Kita Tekno – JAKARTA — Wakil Menteri Pendidikan Dasar dan Menengah (Wamendikdasmen), Atip Latipulhayat, menyerukan kepada para guru Bimbingan dan Konseling (BK) untuk memandang peserta didik layaknya bagian dari keluarga. Pendekatan ini diharapkan mampu membangun kedekatan emosional yang esensial, membuka jalan bagi penyelesaian berbagai permasalahan yang dihadapi siswa.
Prof. Atip menegaskan bahwa eksistensi guru BK di sekolah memiliki makna yang sangat penting. Keberadaan mereka krusial dalam membantu mengatasi beragam isu yang berkaitan dengan peserta didik, mulai dari masalah pribadi, identifikasi peminatan, isu sosial, hingga hambatan dalam proses belajar. Oleh karena itu, idealnya guru BK berperan dalam mendukung pengembangan peserta didik secara holistik.
“Peran yang harus diemban guru BK bersifat menyeluruh dalam melihat peserta didik. Mereka bukan hanya sekadar siswa, tetapi juga bagian dari keluarga, anggota masyarakat, lingkaran pertemanan, bahkan bagian dari warganet,” papar Atip kepada Republika pada Kamis (13/11/2025) malam. Beliau menekankan pentingnya guru BK untuk memastikan adanya dukungan yang kuat bagi kesehatan mental dan emosional peserta didik. Ini termasuk membantu siswa mengelola emosi dan mengatasi masalah, sehingga mampu mencegah timbulnya rasa cemas apalagi stres yang berlebihan.
Peran lain yang tak kalah vital adalah melakukan deteksi dini. “Melalui observasi mendalam, guru BK dapat mengidentifikasi peserta didik yang memerlukan penanganan spesifik, seperti mereka yang memiliki kebutuhan khusus,” ujar Atip. Namun demikian, Atip menyadari adanya kendala yang kerap menghambat optimalisasi peran guru BK. Secara internal, guru BK sering kali masih dikesankan sebagai “polisi sekolah” yang berfokus utama pada kedisiplinan, bukan pada fungsi konseling yang seharusnya.
“Stigma yang kurang baik ini harus segera dihilangkan. Guru BK harus ditempatkan pada marwahnya, sebagai pendidik yang membantu pengembangan peserta didik secara totalitas dan terpadu,” tegas Atip.

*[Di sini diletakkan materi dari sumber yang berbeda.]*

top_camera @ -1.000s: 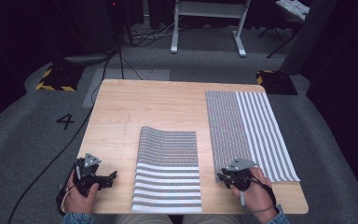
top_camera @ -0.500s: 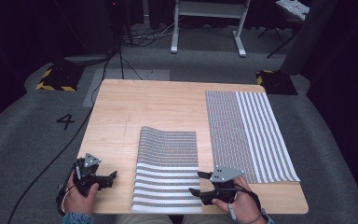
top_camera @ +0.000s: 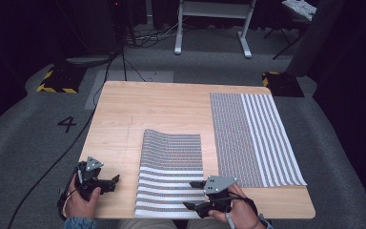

Di sisi eksternal, minimnya keterbukaan peserta didik dalam mengungkapkan persoalan yang dihadapi menjadi kendala serius. Atip menduga, kurangnya sikap terbuka ini, atau keengganan siswa bercerita kepada wali kelas, cukup menghambat guru BK dalam mengidentifikasi sekaligus mendalami potensi peserta didik secara optimal, baik dalam bidang akademik, kepribadian, maupun sosial-digital. “Kurangnya perhatian dan keterlibatan orang tua terhadap masalah peserta didik di sekolah, keluarga, masyarakat, maupun media sosial, juga menjadi kendala tersendiri bagi guru BK,” imbuhnya.
Pentingnya peran guru BK semakin terbukti dengan insiden tragis yang baru-baru ini terjadi. Sebelumnya, sebuah aksi peledakan mengguncang SMAN 72 Jakarta pada Jumat (7/11/2025). Pihak kepolisian menemukan tujuh bom rakitan di area sekolah; empat di antaranya telah meledak, sementara tiga lainnya belum sempat diledakkan oleh pelaku.
Akibat insiden tersebut, setidaknya 96 orang mengalami luka-luka. Dari total korban, polisi mencatat 67 orang mengalami luka ringan, 26 orang luka sedang, dan tiga orang luka berat. Dalam penyelidikan kasus ini, polisi menemukan adanya perbuatan melawan hukum yang diduga dilakukan pelaku. Pelaku dijerat Pasal 80 Ayat 2 juncto 76C Undang-Undang Perlindungan Anak, serta Pasal 355 KUHP, Pasal 187 KUHP, dan Pasal 1 Ayat 1 Undang-Undang Darurat Republik Indonesia. Direktorat Reserse Kriminal Umum Polda Metro Jaya mengungkapkan bahwa terduga pelaku memiliki dorongan tertentu yang memicu peledakan di lingkungan masjid SMAN 72 Jakarta, salah satunya adalah rasa kesendirian yang dialaminya.